Collected data:
┏━━

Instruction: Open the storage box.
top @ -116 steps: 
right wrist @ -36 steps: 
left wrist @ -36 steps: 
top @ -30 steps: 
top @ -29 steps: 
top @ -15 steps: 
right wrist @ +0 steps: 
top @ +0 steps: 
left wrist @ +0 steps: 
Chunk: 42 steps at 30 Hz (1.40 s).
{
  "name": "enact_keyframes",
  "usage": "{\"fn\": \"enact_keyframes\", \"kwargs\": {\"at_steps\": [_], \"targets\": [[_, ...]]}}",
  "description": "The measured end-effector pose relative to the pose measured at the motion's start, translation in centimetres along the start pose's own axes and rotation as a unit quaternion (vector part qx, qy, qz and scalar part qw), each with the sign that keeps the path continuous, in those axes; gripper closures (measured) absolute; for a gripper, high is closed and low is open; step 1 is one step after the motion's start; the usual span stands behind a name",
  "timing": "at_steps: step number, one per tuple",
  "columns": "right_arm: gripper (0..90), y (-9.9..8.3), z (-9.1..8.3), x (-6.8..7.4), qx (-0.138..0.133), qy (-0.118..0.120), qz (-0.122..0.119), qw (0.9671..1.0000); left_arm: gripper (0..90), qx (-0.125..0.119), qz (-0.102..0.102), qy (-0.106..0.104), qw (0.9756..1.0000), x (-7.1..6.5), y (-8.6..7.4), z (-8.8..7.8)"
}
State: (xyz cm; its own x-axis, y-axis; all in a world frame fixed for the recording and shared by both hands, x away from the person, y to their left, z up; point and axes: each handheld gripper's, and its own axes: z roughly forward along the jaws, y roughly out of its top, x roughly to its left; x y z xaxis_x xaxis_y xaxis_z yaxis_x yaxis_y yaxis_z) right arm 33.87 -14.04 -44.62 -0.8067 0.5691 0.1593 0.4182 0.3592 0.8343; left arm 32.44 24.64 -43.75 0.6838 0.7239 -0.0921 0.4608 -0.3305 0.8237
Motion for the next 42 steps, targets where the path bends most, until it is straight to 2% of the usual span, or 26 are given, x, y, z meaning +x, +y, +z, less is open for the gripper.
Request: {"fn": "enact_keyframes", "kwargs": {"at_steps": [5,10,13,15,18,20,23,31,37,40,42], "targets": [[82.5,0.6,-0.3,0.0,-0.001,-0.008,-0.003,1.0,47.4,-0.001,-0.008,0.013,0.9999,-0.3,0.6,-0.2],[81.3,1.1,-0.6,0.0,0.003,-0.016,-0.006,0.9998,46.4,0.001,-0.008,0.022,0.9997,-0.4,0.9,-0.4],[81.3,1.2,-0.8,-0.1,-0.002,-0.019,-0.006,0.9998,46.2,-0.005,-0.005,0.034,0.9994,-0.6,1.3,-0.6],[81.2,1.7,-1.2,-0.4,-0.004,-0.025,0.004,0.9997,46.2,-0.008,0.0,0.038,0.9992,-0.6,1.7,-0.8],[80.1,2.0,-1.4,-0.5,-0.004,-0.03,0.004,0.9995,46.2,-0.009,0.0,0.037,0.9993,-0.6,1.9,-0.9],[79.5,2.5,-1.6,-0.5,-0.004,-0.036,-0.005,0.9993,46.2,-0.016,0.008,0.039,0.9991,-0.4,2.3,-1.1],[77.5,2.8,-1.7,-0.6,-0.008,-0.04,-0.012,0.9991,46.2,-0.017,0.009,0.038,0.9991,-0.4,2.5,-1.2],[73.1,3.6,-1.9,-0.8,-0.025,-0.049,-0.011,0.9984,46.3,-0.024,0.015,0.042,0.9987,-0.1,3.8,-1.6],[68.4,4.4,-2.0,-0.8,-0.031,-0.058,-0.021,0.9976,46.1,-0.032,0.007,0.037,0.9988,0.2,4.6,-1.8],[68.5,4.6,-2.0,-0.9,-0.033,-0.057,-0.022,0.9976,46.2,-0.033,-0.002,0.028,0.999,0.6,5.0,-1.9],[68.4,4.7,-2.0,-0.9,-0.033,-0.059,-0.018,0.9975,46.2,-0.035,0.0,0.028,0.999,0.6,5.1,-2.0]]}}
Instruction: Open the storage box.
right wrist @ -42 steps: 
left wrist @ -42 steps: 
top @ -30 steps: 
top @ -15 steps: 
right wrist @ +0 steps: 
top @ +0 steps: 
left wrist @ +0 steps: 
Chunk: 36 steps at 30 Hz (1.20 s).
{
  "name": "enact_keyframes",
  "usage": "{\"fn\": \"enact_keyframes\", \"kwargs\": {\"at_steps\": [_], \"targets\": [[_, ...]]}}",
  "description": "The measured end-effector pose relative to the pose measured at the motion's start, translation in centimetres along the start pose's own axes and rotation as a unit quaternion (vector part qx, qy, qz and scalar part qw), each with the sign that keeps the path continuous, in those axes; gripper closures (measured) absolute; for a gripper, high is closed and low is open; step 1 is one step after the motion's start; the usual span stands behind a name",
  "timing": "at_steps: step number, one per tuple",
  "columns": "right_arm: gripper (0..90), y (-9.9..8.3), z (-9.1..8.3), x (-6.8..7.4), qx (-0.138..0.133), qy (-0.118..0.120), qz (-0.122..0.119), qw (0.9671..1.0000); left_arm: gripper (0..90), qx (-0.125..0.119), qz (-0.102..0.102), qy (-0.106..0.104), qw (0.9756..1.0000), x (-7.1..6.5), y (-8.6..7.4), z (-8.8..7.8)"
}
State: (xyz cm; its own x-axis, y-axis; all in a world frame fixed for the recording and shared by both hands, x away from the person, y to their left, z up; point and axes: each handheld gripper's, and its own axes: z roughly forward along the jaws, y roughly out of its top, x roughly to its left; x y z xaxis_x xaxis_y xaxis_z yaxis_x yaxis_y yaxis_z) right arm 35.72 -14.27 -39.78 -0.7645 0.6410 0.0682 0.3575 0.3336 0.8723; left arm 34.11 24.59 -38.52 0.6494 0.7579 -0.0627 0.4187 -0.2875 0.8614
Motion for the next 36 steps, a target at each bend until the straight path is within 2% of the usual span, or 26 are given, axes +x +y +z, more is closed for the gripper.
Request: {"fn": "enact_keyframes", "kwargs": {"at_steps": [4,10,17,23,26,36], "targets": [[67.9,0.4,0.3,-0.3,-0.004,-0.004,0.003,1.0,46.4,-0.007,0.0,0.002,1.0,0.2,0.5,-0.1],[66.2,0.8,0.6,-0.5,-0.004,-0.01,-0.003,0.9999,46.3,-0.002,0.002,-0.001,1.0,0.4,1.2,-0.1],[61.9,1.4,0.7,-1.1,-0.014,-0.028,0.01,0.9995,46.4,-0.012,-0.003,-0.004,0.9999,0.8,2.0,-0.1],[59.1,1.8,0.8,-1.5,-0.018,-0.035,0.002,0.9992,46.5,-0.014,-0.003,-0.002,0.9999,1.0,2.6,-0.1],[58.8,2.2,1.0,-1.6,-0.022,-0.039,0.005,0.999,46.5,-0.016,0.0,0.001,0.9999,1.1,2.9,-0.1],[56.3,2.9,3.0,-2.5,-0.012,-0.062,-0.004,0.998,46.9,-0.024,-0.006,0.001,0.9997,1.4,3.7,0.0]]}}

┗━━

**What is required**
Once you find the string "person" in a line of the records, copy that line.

**Exercise answer**
State: (xyz cm; its own x-axis, y-axis; all in a world frame fixed for the recording and shared by both hands, x away from the person, y to their left, z up; point and axes: each handheld gripper's, and its own axes: z roughly forward along the jaws, y roughly out of its top, x roughly to its left; x y z xaxis_x xaxis_y xaxis_z yaxis_x yaxis_y yaxis_z) right arm 33.87 -14.04 -44.62 -0.8067 0.5691 0.1593 0.4182 0.3592 0.8343; left arm 32.44 24.64 -43.75 0.6838 0.7239 -0.0921 0.4608 -0.3305 0.8237
State: (xyz cm; its own x-axis, y-axis; all in a world frame fixed for the recording and shared by both hands, x away from the person, y to their left, z up; point and axes: each handheld gripper's, and its own axes: z roughly forward along the jaws, y roughly out of its top, x roughly to its left; x y z xaxis_x xaxis_y xaxis_z yaxis_x yaxis_y yaxis_z) right arm 35.72 -14.27 -39.78 -0.7645 0.6410 0.0682 0.3575 0.3336 0.8723; left arm 34.11 24.59 -38.52 0.6494 0.7579 -0.0627 0.4187 -0.2875 0.8614

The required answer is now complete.